Spark 1.3.1 using scala and acessing Hive (From hdfs to spark) (From hive to spark : Spark back to Hive)
From hive:
A hive table stored as orc format having nine fields shown below :
GO TO $HIVE_HOME/bin>hivehive>describe dimcurentchargeprice_orc
Ch_mas_dmkey INT (unique key),
Ch_code STRING (indicates the purpose of charge),
Ch_code_desc STRING(description of charge),
Price_amt FLOAT(pice to be charged),
Price_desc STRING(assaigned price type),
Start_date STRING(Starting date it effected),
End_date STRING(ending date ),
current_status STRINGH(to indicate current record Boolean variable “y”).
GO to spark-shell
$SPARK_HOME/bin>./bin/spark-shell
Reading orc in scala we need HiveContext
Scala>import org.apache.spark.sql.hive.orc._
Scala>import org.apache.spark.sql._
sc is existing SparkContext() {val sc : SparkContext}
scala>val hiveContext = new org.apache.spark.sql.hive.HiveContext(sc)
Read the orc
scala>val sca_chargepr_orc = hiveContext.orcFile("dimcurentchargeprice_orc")
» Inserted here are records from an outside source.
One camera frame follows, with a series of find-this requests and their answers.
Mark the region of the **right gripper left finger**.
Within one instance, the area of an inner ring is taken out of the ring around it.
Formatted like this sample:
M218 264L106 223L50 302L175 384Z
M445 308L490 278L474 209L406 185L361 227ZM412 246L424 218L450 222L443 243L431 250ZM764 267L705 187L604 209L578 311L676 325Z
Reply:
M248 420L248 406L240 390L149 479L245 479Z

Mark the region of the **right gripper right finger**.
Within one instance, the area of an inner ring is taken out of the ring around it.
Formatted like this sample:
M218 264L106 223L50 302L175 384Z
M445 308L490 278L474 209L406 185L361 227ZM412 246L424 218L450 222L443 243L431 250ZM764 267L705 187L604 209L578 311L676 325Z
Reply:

Register it as a temp table
scala>sca_chargepr_orc.registerTempTable("chargesOrcTable")
scala>val findPrices = hiveContext.sql(“select * from chargesOrcTable where current_status = ‘y’ order by ch_code desc “)
scala>findPrices.count()
scala>findPrices.cache()
The results of the queries are SchemaRDD.To print top 10.
Just to print the results
scala>findPrices .map(t => “charge_code: “ + t(1) + “,”+ “price_amount”: t(3)).top(10).foreach(println)
To store the above result in a seperate table in hive
scala>hiveContext.sql("create table findprices_orc_temp (
Ch_mas_dmkey INT COMMENT 'unique key',
Ch_code STRING COMMENT 'indicates the purpose of charge',
Ch_code_desc STRING COMMENT 'description of charge',
Price_amt FLOAT COMMENT 'price to be charged',
Price_desc STRING COMMENT 'assaigned price type',
Start_date STRING COMMENT'Starting date it effected',
End_date STRING COMMENT 'ending date',
current_status STRING COMMENT 'to indicate current record Boolean variable y'
) stored as orc")
scala>findPrices.saveAsOrcFile("findprices_orc_temp);
______
FROM HDFS
First reading a comma delimited file from hdfs: in path :/home/src/main/resources/currentchargeprices.csvThe curentchargeprice.csv contains nine fields :
Ch_mas_dmkey : unique key
Ch_code :indicates the purpose of charge
Ch_code_desc :description of charge
Price_amt :Price to be charged
Price_desc :assaigned price type
Start_date :Starting date
End_date :ending date
Current_status :to indicate current record Boolean variable “y”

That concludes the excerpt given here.